Excerpts from a dataset:
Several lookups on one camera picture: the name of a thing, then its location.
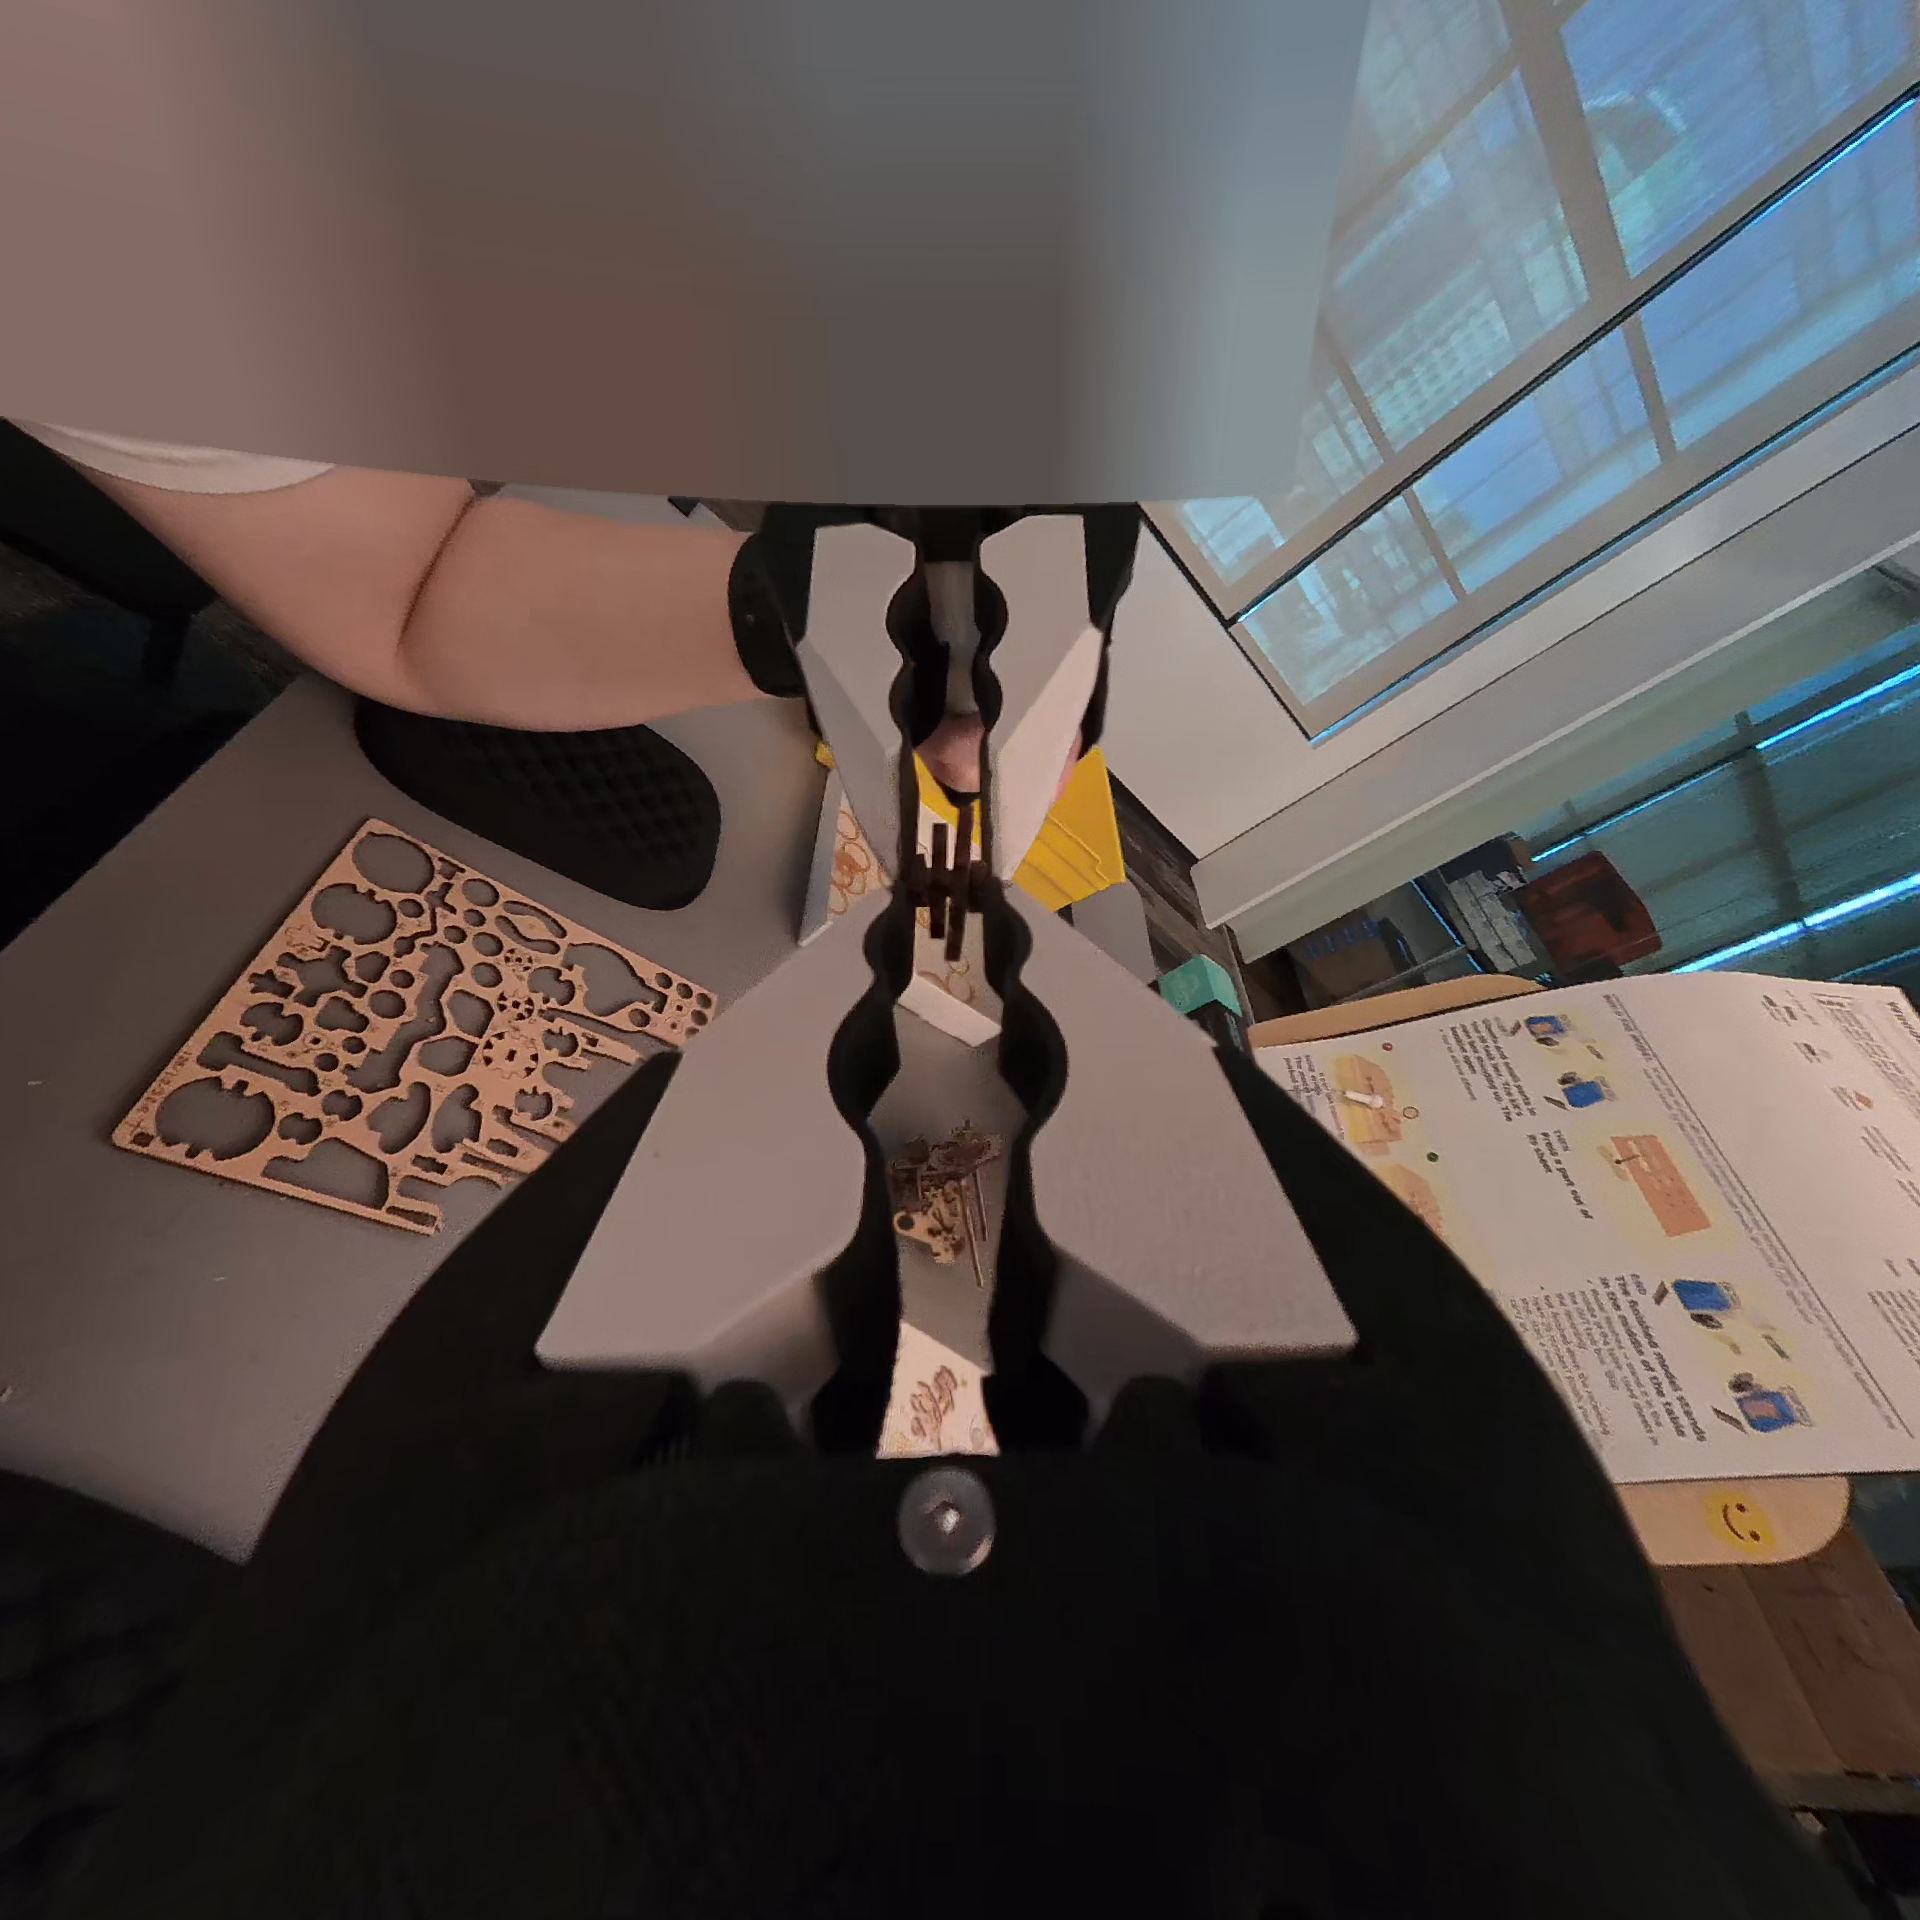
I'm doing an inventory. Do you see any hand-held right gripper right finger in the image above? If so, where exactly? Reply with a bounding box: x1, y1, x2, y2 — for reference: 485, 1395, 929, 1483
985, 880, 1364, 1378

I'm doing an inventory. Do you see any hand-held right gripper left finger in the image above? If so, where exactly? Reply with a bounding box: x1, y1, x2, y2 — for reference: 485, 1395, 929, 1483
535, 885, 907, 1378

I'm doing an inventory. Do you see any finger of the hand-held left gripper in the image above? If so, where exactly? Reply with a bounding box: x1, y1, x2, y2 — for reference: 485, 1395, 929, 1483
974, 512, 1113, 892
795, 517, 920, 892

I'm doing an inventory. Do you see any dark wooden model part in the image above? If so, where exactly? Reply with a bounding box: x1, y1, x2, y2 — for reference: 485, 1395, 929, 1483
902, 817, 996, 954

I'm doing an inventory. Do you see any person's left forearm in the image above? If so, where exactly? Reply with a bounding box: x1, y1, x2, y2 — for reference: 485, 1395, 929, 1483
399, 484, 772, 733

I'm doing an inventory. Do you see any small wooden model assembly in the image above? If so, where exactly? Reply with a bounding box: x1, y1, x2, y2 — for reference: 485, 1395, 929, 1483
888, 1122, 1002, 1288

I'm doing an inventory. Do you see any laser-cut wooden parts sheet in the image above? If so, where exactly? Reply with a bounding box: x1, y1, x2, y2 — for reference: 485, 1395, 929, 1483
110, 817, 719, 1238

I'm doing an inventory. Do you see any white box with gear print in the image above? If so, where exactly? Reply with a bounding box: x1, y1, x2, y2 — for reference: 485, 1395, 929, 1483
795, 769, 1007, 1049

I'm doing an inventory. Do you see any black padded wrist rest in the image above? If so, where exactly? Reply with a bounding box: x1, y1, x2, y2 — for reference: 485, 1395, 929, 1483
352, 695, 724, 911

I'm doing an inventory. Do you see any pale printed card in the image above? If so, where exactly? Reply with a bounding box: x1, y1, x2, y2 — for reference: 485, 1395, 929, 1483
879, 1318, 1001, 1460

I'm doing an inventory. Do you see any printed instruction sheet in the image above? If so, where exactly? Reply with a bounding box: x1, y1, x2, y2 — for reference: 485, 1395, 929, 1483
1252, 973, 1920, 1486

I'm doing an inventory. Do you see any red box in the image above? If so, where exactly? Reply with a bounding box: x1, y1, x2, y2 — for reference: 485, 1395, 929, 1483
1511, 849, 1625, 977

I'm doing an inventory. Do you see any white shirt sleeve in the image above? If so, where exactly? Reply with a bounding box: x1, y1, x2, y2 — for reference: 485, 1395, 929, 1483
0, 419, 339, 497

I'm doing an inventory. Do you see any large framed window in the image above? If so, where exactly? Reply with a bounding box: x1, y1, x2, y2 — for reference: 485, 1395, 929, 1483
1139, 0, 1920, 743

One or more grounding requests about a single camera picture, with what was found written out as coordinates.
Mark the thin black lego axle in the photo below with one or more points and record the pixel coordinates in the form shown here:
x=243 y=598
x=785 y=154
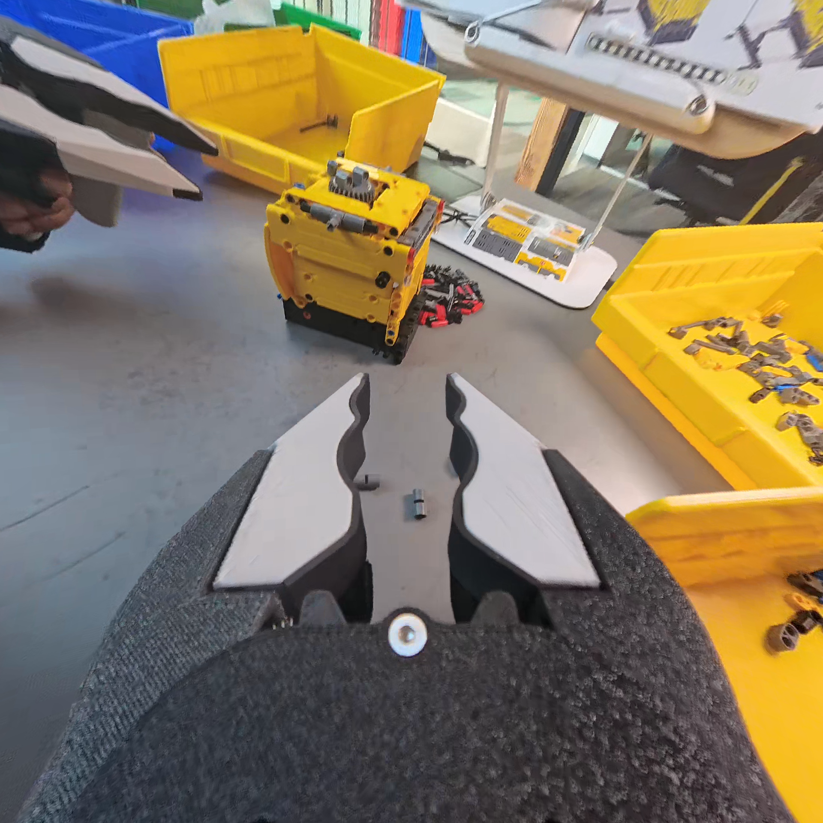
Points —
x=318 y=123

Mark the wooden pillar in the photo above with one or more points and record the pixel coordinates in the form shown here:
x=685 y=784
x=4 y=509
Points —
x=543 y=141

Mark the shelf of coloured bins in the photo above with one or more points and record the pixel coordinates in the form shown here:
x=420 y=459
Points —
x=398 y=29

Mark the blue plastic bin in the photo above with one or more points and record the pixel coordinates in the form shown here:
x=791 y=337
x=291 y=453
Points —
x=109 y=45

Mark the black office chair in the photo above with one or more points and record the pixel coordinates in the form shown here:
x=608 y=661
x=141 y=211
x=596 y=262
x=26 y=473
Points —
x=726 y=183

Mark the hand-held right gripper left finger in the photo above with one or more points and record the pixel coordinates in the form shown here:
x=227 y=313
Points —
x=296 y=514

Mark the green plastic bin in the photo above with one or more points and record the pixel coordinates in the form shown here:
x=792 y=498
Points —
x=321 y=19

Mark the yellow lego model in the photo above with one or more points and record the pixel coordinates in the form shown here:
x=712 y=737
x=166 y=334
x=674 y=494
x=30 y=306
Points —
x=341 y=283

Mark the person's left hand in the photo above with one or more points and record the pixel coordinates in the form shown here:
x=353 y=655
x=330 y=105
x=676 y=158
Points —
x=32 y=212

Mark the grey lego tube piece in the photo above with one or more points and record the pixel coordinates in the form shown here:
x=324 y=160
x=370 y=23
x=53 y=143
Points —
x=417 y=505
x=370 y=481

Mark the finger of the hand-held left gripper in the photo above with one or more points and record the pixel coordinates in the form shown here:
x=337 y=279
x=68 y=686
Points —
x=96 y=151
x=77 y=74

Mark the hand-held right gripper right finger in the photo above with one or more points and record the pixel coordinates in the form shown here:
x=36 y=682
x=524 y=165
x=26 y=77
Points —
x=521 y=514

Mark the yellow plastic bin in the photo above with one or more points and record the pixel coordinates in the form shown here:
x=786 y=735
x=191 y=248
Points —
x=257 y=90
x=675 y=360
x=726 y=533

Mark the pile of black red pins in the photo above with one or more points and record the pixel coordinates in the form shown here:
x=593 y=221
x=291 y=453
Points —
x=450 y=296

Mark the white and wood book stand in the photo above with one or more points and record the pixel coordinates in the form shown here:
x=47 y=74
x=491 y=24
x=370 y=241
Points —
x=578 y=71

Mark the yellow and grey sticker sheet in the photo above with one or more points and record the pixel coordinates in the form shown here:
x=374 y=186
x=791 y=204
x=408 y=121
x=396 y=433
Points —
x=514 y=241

__Goal of the exercise__.
From the entries above, output every line exactly and omit any image.

__Response below__.
Several lookups on one camera picture: the name of a thing, then its location.
I'm doing an inventory. Do you see any hand-held right gripper right finger in the image above? If so, where exactly? Reply with a bounding box: x1, y1, x2, y2 — for reference: 485, 1395, 929, 1483
985, 880, 1364, 1378

I'm doing an inventory. Do you see any hand-held right gripper left finger in the image above? If so, where exactly? Reply with a bounding box: x1, y1, x2, y2 — for reference: 485, 1395, 929, 1483
535, 885, 907, 1378

I'm doing an inventory. Do you see any finger of the hand-held left gripper in the image above? If so, where exactly? Reply with a bounding box: x1, y1, x2, y2 — for reference: 485, 1395, 929, 1483
974, 512, 1113, 892
795, 517, 920, 892

I'm doing an inventory. Do you see any dark wooden model part in the image above? If so, where exactly? Reply with a bounding box: x1, y1, x2, y2 — for reference: 485, 1395, 929, 1483
902, 817, 996, 954

I'm doing an inventory. Do you see any person's left forearm in the image above? If so, where exactly? Reply with a bounding box: x1, y1, x2, y2 — for reference: 485, 1395, 929, 1483
399, 484, 772, 733

I'm doing an inventory. Do you see any small wooden model assembly in the image above? If so, where exactly? Reply with a bounding box: x1, y1, x2, y2 — for reference: 485, 1395, 929, 1483
888, 1122, 1002, 1288

I'm doing an inventory. Do you see any laser-cut wooden parts sheet in the image above? If so, where exactly? Reply with a bounding box: x1, y1, x2, y2 — for reference: 485, 1395, 929, 1483
110, 817, 719, 1238

I'm doing an inventory. Do you see any white box with gear print in the image above? If so, where exactly? Reply with a bounding box: x1, y1, x2, y2 — for reference: 485, 1395, 929, 1483
795, 769, 1007, 1049

I'm doing an inventory. Do you see any black padded wrist rest in the image above? If so, where exactly? Reply with a bounding box: x1, y1, x2, y2 — for reference: 485, 1395, 929, 1483
352, 695, 724, 911

I'm doing an inventory. Do you see any pale printed card in the image above? If so, where exactly? Reply with a bounding box: x1, y1, x2, y2 — for reference: 485, 1395, 929, 1483
879, 1318, 1001, 1460

I'm doing an inventory. Do you see any printed instruction sheet in the image above? If so, where exactly? Reply with a bounding box: x1, y1, x2, y2 — for reference: 485, 1395, 929, 1483
1252, 973, 1920, 1486

I'm doing an inventory. Do you see any red box in the image above? If so, where exactly? Reply with a bounding box: x1, y1, x2, y2 — for reference: 485, 1395, 929, 1483
1511, 849, 1625, 977

I'm doing an inventory. Do you see any white shirt sleeve in the image above? If so, where exactly? Reply with a bounding box: x1, y1, x2, y2 — for reference: 485, 1395, 929, 1483
0, 419, 339, 497

I'm doing an inventory. Do you see any large framed window in the image above? If so, where exactly? Reply with a bounding box: x1, y1, x2, y2 — for reference: 485, 1395, 929, 1483
1139, 0, 1920, 743

One or more grounding requests about a single camera picture, with what was found written out as coordinates.
Mark the thin black lego axle in the photo below with one or more points and record the pixel coordinates in the form shown here:
x=243 y=598
x=785 y=154
Points —
x=318 y=123

Mark the wooden pillar in the photo above with one or more points and record the pixel coordinates in the form shown here:
x=685 y=784
x=4 y=509
Points —
x=543 y=141

Mark the shelf of coloured bins in the photo above with one or more points and record the pixel coordinates in the form shown here:
x=420 y=459
Points —
x=398 y=29

Mark the blue plastic bin in the photo above with one or more points and record the pixel coordinates in the form shown here:
x=791 y=337
x=291 y=453
Points —
x=109 y=45

Mark the black office chair in the photo above with one or more points and record the pixel coordinates in the form shown here:
x=608 y=661
x=141 y=211
x=596 y=262
x=26 y=473
Points —
x=726 y=183

Mark the hand-held right gripper left finger in the photo above with one or more points and record the pixel coordinates in the form shown here:
x=227 y=313
Points —
x=296 y=514

Mark the green plastic bin in the photo above with one or more points and record the pixel coordinates in the form shown here:
x=792 y=498
Points —
x=321 y=19

Mark the yellow lego model in the photo above with one or more points and record the pixel coordinates in the form shown here:
x=712 y=737
x=166 y=334
x=674 y=494
x=30 y=306
Points —
x=341 y=283

Mark the person's left hand in the photo above with one or more points and record the pixel coordinates in the form shown here:
x=353 y=655
x=330 y=105
x=676 y=158
Points —
x=32 y=212

Mark the grey lego tube piece in the photo above with one or more points and record the pixel coordinates in the form shown here:
x=324 y=160
x=370 y=23
x=53 y=143
Points —
x=417 y=505
x=370 y=481

Mark the finger of the hand-held left gripper in the photo above with one or more points and record the pixel coordinates in the form shown here:
x=337 y=279
x=68 y=686
Points —
x=96 y=151
x=77 y=74

Mark the hand-held right gripper right finger in the photo above with one or more points and record the pixel coordinates in the form shown here:
x=36 y=682
x=524 y=165
x=26 y=77
Points —
x=521 y=514

Mark the yellow plastic bin in the photo above with one or more points and record the pixel coordinates in the form shown here:
x=786 y=735
x=191 y=248
Points —
x=257 y=90
x=675 y=360
x=726 y=533

Mark the pile of black red pins in the photo above with one or more points and record the pixel coordinates in the form shown here:
x=593 y=221
x=291 y=453
Points —
x=450 y=296

Mark the white and wood book stand in the photo above with one or more points and record the pixel coordinates in the form shown here:
x=47 y=74
x=491 y=24
x=370 y=241
Points —
x=578 y=71

Mark the yellow and grey sticker sheet in the photo above with one or more points and record the pixel coordinates in the form shown here:
x=374 y=186
x=791 y=204
x=408 y=121
x=396 y=433
Points —
x=514 y=241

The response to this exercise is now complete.